• **AIM OF THE EXERCISE**: Repeat, please, only the lines from the top of the data down to the line with "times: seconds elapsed"; include both of those lines.

[[ RECORDED DATA open ]]

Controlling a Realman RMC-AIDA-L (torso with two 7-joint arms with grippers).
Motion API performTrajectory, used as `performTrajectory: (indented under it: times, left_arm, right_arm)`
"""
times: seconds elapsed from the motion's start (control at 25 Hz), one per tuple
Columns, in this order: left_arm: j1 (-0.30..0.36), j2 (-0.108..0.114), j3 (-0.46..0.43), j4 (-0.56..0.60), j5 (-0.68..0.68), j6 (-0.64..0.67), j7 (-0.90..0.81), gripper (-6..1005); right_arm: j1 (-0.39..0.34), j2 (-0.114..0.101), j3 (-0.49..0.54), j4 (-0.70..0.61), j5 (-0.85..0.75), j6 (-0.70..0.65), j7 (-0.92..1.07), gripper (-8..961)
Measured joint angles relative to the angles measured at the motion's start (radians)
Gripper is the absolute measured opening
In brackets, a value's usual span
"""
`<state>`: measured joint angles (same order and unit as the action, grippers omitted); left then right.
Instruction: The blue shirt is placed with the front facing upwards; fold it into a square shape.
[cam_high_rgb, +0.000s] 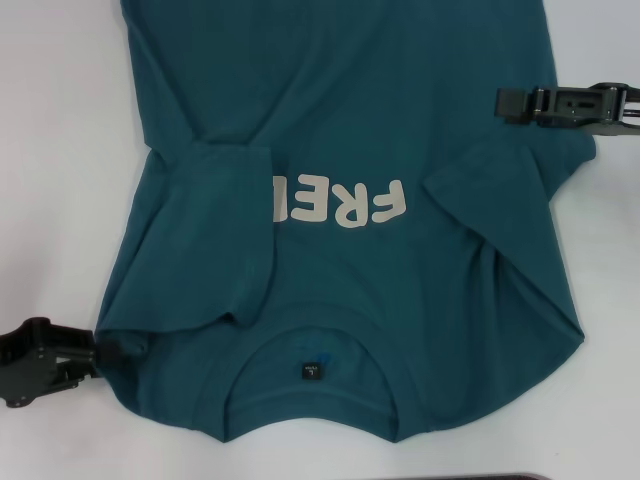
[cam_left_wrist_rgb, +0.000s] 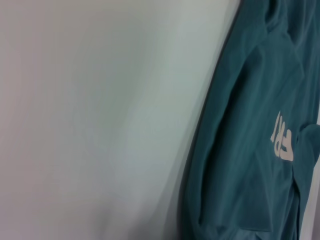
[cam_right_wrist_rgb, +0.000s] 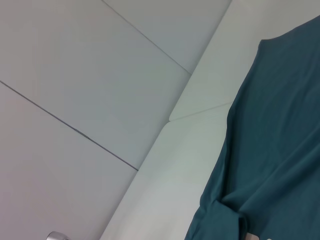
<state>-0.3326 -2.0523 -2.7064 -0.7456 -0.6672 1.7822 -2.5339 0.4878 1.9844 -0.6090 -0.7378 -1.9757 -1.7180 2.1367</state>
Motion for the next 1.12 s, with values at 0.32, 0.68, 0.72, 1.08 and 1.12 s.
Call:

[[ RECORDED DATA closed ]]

• **WRITTEN ANSWER**:
Controlling a Realman RMC-AIDA-L (torso with two 7-joint arms with grippers).
Motion API performTrajectory, used as `performTrajectory: (indented under it: times, left_arm, right_arm)`
"""
times: seconds elapsed from the motion's start (control at 25 Hz), one per tuple

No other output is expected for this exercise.